▸ **What this task involves**
Give back all the data exactly, line by line.

▸ **Provided data**
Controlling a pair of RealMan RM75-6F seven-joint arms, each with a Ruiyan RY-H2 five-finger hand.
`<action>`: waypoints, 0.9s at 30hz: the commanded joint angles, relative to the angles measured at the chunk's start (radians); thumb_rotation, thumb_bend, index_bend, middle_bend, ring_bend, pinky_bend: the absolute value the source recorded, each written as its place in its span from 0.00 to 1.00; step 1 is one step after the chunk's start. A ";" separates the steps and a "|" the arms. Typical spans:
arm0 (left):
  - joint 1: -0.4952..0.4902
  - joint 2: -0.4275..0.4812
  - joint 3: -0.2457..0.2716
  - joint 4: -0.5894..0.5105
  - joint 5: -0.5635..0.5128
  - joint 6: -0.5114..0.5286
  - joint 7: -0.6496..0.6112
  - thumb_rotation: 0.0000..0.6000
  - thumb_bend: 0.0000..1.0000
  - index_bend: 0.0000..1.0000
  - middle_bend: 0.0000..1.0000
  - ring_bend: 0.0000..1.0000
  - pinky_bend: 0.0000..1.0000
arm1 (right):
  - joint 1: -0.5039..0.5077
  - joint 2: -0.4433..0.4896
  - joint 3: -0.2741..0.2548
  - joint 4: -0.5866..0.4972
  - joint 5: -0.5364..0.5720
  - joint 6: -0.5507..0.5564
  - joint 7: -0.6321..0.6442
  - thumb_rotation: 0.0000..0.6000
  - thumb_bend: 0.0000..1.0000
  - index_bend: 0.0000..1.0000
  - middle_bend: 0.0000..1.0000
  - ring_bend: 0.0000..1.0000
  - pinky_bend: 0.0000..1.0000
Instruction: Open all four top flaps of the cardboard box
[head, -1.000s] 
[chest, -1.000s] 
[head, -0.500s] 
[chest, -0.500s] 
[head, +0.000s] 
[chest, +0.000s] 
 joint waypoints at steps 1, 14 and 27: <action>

▸ **Answer for this exercise**
Controlling a pair of RealMan RM75-6F seven-joint arms, each with a Ruiyan RY-H2 five-finger hand.
`<action>`: waypoints, 0.9s at 30hz: the commanded joint angles, relative to the angles measured at the chunk's start (radians); thumb_rotation, thumb_bend, index_bend, middle_bend, ring_bend, pinky_bend: the absolute value the source recorded, each written as its place in its span from 0.00 to 1.00; step 1 is one step after the chunk's start. A ";" separates the steps and a "|" the arms. Typical spans:
arm0 (left):
  - joint 1: -0.4952..0.4902
  - joint 2: -0.4275..0.4812
  - joint 3: -0.2457..0.2716
  - joint 4: -0.5894..0.5105
  - joint 5: -0.5635..0.5128
  - joint 6: -0.5114..0.5286
  - joint 7: -0.6496..0.6112
  - thumb_rotation: 0.0000..0.6000
  - thumb_bend: 0.0000..1.0000
  - index_bend: 0.0000..1.0000
  - middle_bend: 0.0000..1.0000
  - ring_bend: 0.0000..1.0000
  - pinky_bend: 0.0000..1.0000
arm1 (right):
  - joint 1: -0.5039..0.5077
  - joint 2: -0.4433..0.4896
  - joint 3: -0.2741..0.2548
  - joint 4: -0.5866..0.4972
  - joint 5: -0.5364..0.5720
  - joint 6: -0.5507..0.5564
  - joint 7: -0.6321..0.6442
  - thumb_rotation: 0.0000..0.6000
  - thumb_bend: 0.0000..1.0000
  - index_bend: 0.0000..1.0000
  - middle_bend: 0.0000..1.0000
  - ring_bend: 0.0000..1.0000
  - pinky_bend: 0.0000..1.0000
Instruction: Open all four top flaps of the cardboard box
[head, -1.000s] 
[chest, -1.000s] 
[head, -0.500s] 
[chest, -0.500s] 
[head, +0.000s] 
[chest, +0.000s] 
 joint waypoints at steps 1, 14 and 27: <action>

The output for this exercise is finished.